### EXERCISE OBJECTIVE
Only the lines that contain the string "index" belong in the answer; pull them from the records.

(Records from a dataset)
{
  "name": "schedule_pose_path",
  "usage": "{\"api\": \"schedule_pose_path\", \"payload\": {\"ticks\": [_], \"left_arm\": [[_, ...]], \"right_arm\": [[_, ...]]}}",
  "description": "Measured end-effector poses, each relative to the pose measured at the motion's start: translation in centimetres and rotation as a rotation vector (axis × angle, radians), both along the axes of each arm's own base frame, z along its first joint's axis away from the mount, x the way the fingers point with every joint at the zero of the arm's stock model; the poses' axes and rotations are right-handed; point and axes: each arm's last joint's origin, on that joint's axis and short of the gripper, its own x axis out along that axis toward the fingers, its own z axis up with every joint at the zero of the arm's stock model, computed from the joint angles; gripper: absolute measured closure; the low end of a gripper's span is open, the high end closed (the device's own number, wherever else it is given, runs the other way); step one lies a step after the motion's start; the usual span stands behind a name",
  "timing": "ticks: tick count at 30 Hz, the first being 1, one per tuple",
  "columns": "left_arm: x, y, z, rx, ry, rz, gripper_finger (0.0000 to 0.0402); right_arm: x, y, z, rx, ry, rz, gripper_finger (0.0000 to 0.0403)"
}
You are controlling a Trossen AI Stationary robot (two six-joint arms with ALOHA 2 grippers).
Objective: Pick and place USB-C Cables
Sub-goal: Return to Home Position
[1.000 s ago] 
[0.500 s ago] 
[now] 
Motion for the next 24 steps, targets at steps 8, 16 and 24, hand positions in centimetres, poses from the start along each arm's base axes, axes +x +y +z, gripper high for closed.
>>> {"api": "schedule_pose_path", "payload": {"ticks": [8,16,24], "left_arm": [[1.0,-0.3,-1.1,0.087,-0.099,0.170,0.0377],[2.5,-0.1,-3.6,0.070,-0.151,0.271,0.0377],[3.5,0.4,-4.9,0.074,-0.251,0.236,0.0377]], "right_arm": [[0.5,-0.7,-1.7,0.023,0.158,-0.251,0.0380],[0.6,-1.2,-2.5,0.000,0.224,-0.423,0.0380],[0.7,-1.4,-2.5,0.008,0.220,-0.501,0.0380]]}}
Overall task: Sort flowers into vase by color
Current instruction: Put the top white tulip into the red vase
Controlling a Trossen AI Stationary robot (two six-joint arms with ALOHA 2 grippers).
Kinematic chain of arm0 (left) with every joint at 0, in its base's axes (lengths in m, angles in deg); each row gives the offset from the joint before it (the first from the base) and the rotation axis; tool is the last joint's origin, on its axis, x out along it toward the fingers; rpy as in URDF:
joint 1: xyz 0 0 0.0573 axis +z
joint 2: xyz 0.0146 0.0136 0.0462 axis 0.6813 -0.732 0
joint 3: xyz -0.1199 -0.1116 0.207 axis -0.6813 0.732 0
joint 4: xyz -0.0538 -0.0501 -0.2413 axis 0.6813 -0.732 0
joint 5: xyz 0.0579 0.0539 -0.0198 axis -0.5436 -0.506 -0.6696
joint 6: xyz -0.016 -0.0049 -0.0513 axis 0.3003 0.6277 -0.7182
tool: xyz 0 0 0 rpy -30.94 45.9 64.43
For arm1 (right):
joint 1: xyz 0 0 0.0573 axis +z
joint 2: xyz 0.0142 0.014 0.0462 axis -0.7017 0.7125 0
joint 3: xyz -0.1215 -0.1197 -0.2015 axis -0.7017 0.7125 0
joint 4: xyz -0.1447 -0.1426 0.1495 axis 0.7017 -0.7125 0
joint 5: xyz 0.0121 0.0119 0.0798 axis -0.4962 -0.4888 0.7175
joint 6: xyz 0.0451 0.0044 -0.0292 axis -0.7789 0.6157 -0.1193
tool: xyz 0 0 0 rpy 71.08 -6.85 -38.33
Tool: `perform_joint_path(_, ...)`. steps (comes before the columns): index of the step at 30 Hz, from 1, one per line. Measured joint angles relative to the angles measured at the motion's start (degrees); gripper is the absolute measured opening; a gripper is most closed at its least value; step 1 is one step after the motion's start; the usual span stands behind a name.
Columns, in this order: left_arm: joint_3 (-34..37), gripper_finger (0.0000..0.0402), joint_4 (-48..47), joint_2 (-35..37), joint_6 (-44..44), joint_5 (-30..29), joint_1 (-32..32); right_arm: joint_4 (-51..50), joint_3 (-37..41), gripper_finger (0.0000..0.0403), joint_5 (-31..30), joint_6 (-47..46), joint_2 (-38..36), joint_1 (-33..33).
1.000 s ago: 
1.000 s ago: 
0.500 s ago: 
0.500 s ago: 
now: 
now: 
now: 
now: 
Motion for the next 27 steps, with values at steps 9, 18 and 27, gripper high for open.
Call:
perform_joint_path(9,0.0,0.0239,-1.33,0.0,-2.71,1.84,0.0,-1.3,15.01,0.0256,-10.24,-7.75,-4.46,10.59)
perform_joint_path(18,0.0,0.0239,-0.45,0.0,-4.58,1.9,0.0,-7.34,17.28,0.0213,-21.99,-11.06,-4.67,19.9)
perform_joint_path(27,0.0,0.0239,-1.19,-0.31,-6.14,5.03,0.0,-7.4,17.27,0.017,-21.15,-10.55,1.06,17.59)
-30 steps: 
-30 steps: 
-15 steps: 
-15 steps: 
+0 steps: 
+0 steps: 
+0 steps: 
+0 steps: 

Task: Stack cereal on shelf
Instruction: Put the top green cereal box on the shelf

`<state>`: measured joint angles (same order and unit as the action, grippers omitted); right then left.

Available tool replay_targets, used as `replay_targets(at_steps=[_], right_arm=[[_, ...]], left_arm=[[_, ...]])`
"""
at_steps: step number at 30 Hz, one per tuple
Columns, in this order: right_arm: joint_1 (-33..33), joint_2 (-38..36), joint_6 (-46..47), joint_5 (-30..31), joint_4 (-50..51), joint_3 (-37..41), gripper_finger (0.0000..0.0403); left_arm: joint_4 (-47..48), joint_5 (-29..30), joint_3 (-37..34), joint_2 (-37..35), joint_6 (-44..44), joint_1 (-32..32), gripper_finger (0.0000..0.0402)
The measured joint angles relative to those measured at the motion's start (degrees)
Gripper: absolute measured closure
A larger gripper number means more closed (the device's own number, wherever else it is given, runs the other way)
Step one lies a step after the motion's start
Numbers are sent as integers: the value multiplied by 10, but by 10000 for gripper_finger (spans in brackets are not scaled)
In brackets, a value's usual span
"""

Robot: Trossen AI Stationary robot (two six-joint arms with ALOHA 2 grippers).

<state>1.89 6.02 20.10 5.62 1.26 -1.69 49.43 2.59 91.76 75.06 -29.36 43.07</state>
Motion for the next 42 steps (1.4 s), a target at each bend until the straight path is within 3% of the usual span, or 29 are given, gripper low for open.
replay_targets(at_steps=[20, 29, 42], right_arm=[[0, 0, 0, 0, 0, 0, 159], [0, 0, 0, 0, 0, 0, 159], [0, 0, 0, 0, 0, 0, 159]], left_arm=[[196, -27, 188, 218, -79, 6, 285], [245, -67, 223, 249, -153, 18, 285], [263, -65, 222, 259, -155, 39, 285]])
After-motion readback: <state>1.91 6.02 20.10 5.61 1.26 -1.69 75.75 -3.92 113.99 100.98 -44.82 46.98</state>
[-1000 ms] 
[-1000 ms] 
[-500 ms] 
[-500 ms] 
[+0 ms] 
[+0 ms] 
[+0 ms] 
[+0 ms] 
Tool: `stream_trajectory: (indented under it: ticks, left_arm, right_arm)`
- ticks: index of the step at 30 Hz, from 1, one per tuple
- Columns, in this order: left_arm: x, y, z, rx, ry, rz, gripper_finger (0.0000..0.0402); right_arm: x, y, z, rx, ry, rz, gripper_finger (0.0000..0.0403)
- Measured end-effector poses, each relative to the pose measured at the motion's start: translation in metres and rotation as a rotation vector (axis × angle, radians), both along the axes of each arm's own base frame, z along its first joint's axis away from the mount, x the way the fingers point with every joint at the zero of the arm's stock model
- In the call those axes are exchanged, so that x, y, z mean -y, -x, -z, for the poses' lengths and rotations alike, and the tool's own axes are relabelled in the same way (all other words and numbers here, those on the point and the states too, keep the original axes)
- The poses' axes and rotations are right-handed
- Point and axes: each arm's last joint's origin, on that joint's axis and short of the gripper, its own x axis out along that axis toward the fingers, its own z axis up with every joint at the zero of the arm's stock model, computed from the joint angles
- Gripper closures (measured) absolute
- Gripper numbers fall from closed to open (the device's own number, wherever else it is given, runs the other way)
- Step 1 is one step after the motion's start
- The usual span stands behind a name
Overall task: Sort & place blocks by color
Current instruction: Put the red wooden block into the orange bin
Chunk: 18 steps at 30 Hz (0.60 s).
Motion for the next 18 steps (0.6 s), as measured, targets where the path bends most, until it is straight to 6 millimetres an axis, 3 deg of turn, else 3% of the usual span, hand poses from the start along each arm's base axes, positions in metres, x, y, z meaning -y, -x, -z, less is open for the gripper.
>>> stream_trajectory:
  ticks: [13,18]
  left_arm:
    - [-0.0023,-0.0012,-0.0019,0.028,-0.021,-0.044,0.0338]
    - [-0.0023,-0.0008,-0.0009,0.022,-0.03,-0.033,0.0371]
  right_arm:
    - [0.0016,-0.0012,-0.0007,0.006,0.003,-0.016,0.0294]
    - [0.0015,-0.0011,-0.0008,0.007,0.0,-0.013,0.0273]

### RESPONSE TO THIS EXERCISE
Tool: `perform_joint_path(_, ...)`. steps (comes before the columns): index of the step at 30 Hz, from 1, one per line. Measured joint angles relative to the angles measured at the motion's start (degrees); gripper is the absolute measured opening; a gripper is most closed at its least value; step 1 is one step after the motion's start; the usual span stands behind a name.
- ticks: index of the step at 30 Hz, from 1, one per tuple

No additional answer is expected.